» **Goal of the exercise**
Restate word for word the lines of the material below, from the line with "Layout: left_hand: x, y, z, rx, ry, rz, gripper" to the line with "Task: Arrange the", both lines included, and no others.

» **Data supplied**

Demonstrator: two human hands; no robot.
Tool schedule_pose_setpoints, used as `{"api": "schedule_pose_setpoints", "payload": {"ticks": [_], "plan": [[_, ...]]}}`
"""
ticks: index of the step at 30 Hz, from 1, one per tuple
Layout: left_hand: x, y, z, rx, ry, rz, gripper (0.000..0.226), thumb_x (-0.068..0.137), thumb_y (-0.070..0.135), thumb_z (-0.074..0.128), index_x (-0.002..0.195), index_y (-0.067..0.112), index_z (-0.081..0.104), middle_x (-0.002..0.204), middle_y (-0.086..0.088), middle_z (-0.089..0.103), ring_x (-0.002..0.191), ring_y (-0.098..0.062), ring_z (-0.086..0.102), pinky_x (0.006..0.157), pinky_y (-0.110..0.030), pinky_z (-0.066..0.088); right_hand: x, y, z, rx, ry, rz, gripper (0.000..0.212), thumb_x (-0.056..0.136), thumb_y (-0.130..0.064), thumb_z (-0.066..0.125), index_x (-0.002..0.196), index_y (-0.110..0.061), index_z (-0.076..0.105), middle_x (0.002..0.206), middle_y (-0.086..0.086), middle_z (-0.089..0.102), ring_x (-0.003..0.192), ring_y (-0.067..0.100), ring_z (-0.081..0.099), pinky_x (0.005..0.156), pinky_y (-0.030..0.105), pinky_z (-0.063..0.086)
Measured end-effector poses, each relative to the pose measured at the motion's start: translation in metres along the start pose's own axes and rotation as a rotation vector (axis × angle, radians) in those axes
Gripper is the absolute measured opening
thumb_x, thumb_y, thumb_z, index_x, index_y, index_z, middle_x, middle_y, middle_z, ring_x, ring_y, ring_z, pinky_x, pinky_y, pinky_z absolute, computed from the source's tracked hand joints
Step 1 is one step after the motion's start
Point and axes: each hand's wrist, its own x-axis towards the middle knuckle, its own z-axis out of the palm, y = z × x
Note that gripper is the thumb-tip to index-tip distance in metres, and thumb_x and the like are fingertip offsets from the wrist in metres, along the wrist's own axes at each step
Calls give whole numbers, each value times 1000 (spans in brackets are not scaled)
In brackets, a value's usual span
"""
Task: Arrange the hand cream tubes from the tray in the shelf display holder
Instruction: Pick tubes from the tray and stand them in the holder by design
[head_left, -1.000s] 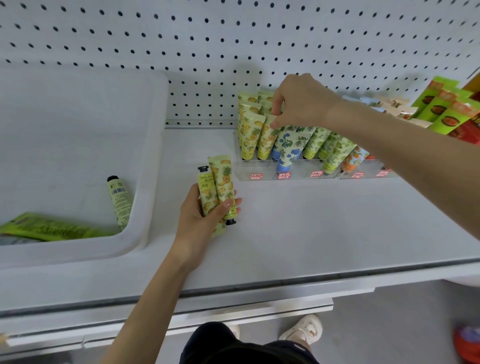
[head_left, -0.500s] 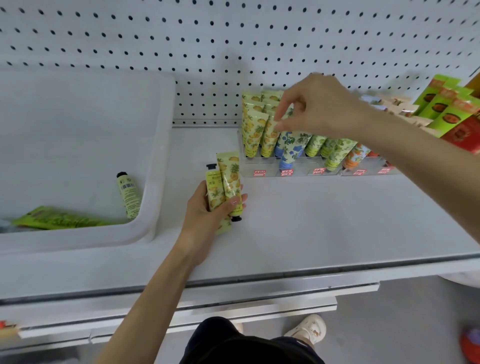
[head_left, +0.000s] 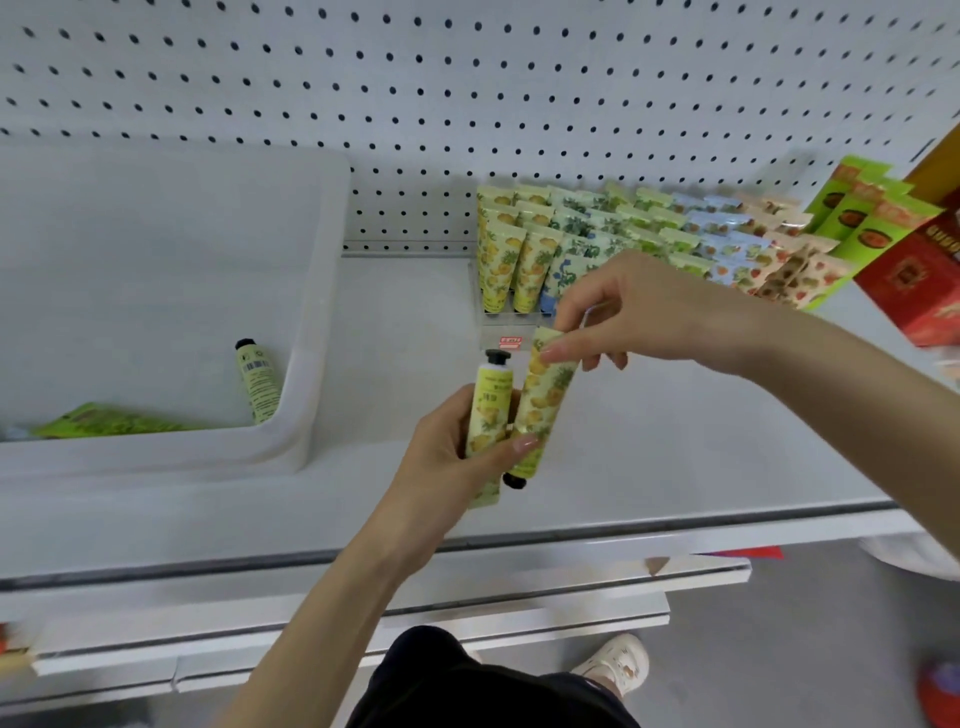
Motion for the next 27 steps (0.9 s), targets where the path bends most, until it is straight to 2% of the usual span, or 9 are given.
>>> {"api": "schedule_pose_setpoints", "payload": {"ticks": [2, 5, 9, 12, 14, 16, 21, 23, 27], "plan": [[0, -1, -5, -39, 41, 25, 33, 82, 20, 62, 112, 7, 62, 97, -10, 73, 84, -23, 69, 72, -30, 55, 0, -4, -8, 24, -5, 16, 11, 74, -15, 76, 75, -5, 73, 53, -6, 65, 48, 1, 59, 50, 13, 47], [9, -10, -20, -213, 241, 7, 28, 87, 21, 56, 110, 7, 63, 99, -9, 71, 95, -17, 69, 81, -28, 56, 8, -9, -23, 37, 88, 20, 9, 73, -15, 77, 76, -7, 74, 61, 2, 70, 57, 12, 68, 57, 16, 54], [23, -19, -39, -131, 407, -12, 21, 98, 21, 49, 105, 19, 69, 87, -1, 58, 80, -10, 58, 75, -21, 52, 31, -13, -35, -115, 219, 35, 11, 75, -15, 77, 79, -6, 72, 66, 6, 71, 60, 11, 70, 58, 15, 54], [30, -15, -42, 1, 410, 17, 20, 97, 25, 52, 105, 24, 71, 75, 9, 55, 71, -6, 52, 69, -18, 50, 47, -11, -37, -374, 304, 26, 11, 78, -20, 76, 77, -9, 71, 67, 1, 69, 52, 5, 64, 50, 15, 49], [35, -14, -43, 34, 397, 19, 18, 95, 26, 55, 103, 27, 71, 67, 18, 56, 68, -4, 51, 66, -17, 48, 54, -8, -36, -499, 349, 31, 12, 78, -26, 75, 75, -15, 70, 71, -2, 68, 59, 8, 59, 52, 21, 40], [36, -15, -46, 11, 394, -6, 18, 93, 27, 57, 103, 27, 72, 68, 17, 58, 68, -6, 53, 66, -21, 47, 60, -5, -34, -545, 371, 49, 12, 78, -29, 75, 76, -18, 70, 71, -6, 64, 66, 11, 57, 55, 22, 36], [31, -19, -52, -131, 383, -20, 27, 82, 32, 61, 104, 23, 72, 73, 9, 61, 74, -7, 55, 73, -28, 47, 69, 0, -32, -632, 368, 117, 15, 79, -32, 74, 82, -18, 70, 60, -12, 49, 56, 8, 49, 54, 23, 34], [31, -21, -52, -132, 373, -10, 29, 78, 33, 62, 104, 22, 72, 73, 8, 61, 74, -8, 55, 73, -28, 46, 72, 0, -31, -651, 367, 131, 16, 80, -32, 74, 85, -17, 71, 67, -10, 55, 65, 13, 51, 63, 27, 38], [31, -25, -49, -56, 357, 11, 19, 89, 20, 61, 104, 24, 71, 72, 12, 64, 73, -5, 57, 70, -26, 48, 76, 3, -29, -653, 356, 148, 16, 80, -32, 73, 87, -18, 72, 96, -1, 69, 86, 18, 60, 72, 29, 43]]}}
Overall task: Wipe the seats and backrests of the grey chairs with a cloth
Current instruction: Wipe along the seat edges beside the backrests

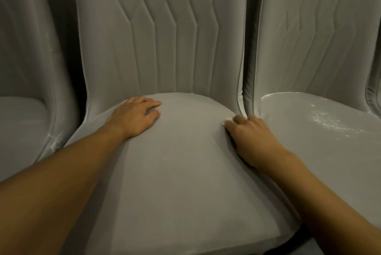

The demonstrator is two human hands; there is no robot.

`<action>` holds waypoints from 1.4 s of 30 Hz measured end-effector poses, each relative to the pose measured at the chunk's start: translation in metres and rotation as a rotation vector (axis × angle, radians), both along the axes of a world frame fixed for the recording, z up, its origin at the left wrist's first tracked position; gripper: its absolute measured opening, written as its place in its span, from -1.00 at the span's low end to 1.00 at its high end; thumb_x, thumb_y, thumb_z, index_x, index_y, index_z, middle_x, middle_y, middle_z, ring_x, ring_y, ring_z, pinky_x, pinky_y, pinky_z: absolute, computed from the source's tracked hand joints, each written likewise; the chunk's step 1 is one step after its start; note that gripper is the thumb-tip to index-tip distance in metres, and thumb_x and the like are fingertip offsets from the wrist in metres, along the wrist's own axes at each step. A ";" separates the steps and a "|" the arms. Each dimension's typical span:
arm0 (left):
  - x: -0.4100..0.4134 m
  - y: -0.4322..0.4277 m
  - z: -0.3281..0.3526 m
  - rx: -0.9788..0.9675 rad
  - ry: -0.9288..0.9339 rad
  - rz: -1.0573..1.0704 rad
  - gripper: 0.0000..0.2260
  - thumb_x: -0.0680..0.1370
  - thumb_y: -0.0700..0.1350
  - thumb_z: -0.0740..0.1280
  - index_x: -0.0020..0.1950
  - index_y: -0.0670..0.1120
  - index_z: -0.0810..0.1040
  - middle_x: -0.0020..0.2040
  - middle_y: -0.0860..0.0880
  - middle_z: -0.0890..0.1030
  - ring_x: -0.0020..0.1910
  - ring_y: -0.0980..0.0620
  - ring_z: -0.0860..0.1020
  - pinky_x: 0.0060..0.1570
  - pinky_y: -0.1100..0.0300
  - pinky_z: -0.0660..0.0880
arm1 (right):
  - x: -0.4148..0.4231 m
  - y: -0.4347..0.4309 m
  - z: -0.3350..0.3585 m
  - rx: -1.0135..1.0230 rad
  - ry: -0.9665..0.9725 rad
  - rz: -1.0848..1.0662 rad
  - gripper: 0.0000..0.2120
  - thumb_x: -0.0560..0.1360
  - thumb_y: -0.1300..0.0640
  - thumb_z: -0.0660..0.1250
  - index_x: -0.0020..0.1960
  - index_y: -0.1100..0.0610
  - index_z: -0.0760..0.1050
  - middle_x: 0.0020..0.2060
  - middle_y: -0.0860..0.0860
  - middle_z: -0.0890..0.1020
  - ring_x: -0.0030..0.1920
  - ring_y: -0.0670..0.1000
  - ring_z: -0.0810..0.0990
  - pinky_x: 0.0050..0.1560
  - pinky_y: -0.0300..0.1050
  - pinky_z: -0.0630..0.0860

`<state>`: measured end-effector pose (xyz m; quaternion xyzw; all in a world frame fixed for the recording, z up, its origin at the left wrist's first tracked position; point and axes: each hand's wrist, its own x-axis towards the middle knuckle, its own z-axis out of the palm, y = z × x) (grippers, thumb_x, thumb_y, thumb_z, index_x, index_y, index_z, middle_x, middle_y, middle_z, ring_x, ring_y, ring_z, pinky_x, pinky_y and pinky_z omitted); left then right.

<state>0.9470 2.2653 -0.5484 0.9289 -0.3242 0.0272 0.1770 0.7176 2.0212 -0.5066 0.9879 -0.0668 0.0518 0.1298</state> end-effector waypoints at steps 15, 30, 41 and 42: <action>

» **Result for this task**
Layout: left_hand: x, y, z, rx, ry, rz, gripper (0.000..0.226), thumb_x (-0.068..0.137), thumb_y (-0.070..0.135), thumb_z (-0.074..0.128), index_x (-0.002..0.195), index_y (-0.067..0.112), index_z (-0.081..0.104), middle_x (-0.002..0.204), middle_y (-0.086..0.088), middle_z (-0.089..0.103), ring_x (-0.002..0.191), ring_y (-0.098..0.062), ring_z (-0.086..0.102), pinky_x (0.006..0.157), pinky_y (-0.110..0.030), pinky_z (-0.066..0.088); right_hand: x, y, z, rx, ry, rz, gripper (0.000..0.212), thumb_x (-0.056..0.136), thumb_y (-0.130..0.064), thumb_z (-0.066..0.125), index_x (-0.002..0.196), index_y (-0.110..0.061), index_z (-0.076..0.105), middle_x (0.002..0.206), middle_y (-0.086..0.086), middle_z (-0.089..0.102), ring_x (-0.003..0.192), ring_y (-0.067..0.100), ring_z (-0.081..0.099), pinky_x (0.005..0.156), pinky_y (-0.030..0.105), pinky_z (-0.063..0.086)
Measured end-effector poses, each relative to the pose measured at the motion's start: translation in metres along the start pose's own axes and rotation as a rotation vector (axis × angle, radians) in those axes
Gripper is the absolute measured opening
thumb_x, thumb_y, thumb_z, index_x, index_y, index_z, middle_x, middle_y, middle_z, ring_x, ring_y, ring_z, pinky_x, pinky_y, pinky_z absolute, computed from the source's tracked hand joints
Step 1 is one step after the motion's start
Point and axes: each hand's wrist, its own x-axis towards the middle knuckle, its own z-axis out of the palm, y = z × x
Note that gripper is the thumb-tip to index-tip distance in metres, and thumb_x and the like are fingertip offsets from the wrist in metres, along the wrist's own axes at each step
Calls give whole numbers, each value times 1000 (spans in brackets are not scaled)
In brackets, a value's usual span
"""
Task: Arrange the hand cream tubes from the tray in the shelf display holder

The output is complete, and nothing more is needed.